Recent records from South Africa’s Companies and Intellectual Property Commission (CIPC) reveal that Nkosikhona Holdings has been deregistered due to a consistent failure to comply with annual return requirements. In the world of corporate governance, deregistration is the ultimate administrative death sentence, signalling that a company is no longer a legal entity capable of holding contracts or conducting business.

The project did not begin operations, it was set for September 2018, with construction taking 3-4 years and is considered a failed or stalled venture by critics. Reports highlighted concerns over the company’s credibility, and as of late 2025, no progress was visible on the ground.

For Zimbabwe, the quiet dissolution of Nkosikhona is more than a regulatory footnote, it is a sobering food for thought moment regarding the vetting processes behind high-stakes national investments.

From the moment the Memorandum of Understanding (MoU) was signed between Nkosikhona and Verify Engineering, an agency under Zimbabwe’s Ministry of Higher and Tertiary Education, analysts expressed deep scepticism.
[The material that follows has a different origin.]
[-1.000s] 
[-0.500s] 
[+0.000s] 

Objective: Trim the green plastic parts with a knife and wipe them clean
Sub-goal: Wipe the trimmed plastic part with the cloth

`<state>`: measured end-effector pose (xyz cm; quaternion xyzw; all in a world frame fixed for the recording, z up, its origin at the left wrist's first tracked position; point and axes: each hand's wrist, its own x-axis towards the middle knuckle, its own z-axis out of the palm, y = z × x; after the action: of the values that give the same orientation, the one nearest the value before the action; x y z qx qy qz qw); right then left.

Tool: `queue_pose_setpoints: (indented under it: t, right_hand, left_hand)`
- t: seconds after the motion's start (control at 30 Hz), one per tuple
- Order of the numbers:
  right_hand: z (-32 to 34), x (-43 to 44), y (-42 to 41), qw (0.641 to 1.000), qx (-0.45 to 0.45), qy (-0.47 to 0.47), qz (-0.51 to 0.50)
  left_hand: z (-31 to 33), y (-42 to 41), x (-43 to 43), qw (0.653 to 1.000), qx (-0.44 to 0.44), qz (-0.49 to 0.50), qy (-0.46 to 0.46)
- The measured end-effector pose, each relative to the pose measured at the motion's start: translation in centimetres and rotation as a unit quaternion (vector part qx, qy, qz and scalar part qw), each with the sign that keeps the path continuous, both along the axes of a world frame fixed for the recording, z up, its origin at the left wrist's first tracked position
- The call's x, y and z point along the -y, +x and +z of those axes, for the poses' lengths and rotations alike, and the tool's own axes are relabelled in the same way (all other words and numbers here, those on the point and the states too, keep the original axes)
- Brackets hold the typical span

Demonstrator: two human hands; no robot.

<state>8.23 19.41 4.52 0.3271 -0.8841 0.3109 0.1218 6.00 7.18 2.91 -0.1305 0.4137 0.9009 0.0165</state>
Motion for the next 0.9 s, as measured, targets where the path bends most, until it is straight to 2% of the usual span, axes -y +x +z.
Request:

The sheer scale of the $5.2 billion figure was at odds with the company’s digital footprint.

At the time of the signing, Nkosikhona Holdings was a private firm barely five years old. Investigations into its South African records showed a single director and a registered address in a light-industrial area, a far cry from the multi-billion-dollar infrastructure required for a sophisticated Coal-to-Liquid (CTL) plant. The company’s chief executive, Jacco Immink, had previously worked as a financial advisor. His co-director, Caroline Makhoro, listed previous experience as a cashier at a KFC franchise

The company was notably absent from the list of South Africa’s established liquid fuel producers, raising questions about whether it possessed the technical proprietary knowledge to execute such a complex extraction project.

A senior Zimbabwean minister at the time declined to disclose the shareholding structure of the joint venture, stating it was “not information of public interest”
Eight years later, with Nkosikhona Holdings deregistered and the Hwange plant unbuilt, that assertion appears, at best, overly optimistic.

The deal was often cited as a cornerstone of Zimbabwe’s “Open for Business” mantra. However, the secrecy surrounding the company’s background and the lack of a known history in the extractives sector created a vacuum of accountability.

Critics argue that the deregistration for non-compliance with annual returns which is a basic administrative task, is the most telling indicator of the company’s true standing. If a firm lacks the internal capacity to maintain its legal status in its home country, its ability to manage a $5 billion foreign infrastructure project becomes a mathematical impossibility.

The Nkosikhona case now joins a growing list of ambitious investments in Zimbabwe that have failed to materialise. It highlights a recurring theme in emerging markets: the “Memorandum of Understanding Trap,” where large-scale promises generate immediate political capital but lack the financial or technical bedrock to achieve final investment decisions.

It is important to remember and note that true economic resilience is built not through the signing of papers with unproven entities, but through rigorous due diligence and partnerships with established players capable of surviving more than a single regulatory cycle.

The company that promised to transform Zimbabwe’s energy future has, it seems, transformed nothing but its own status from active to archived.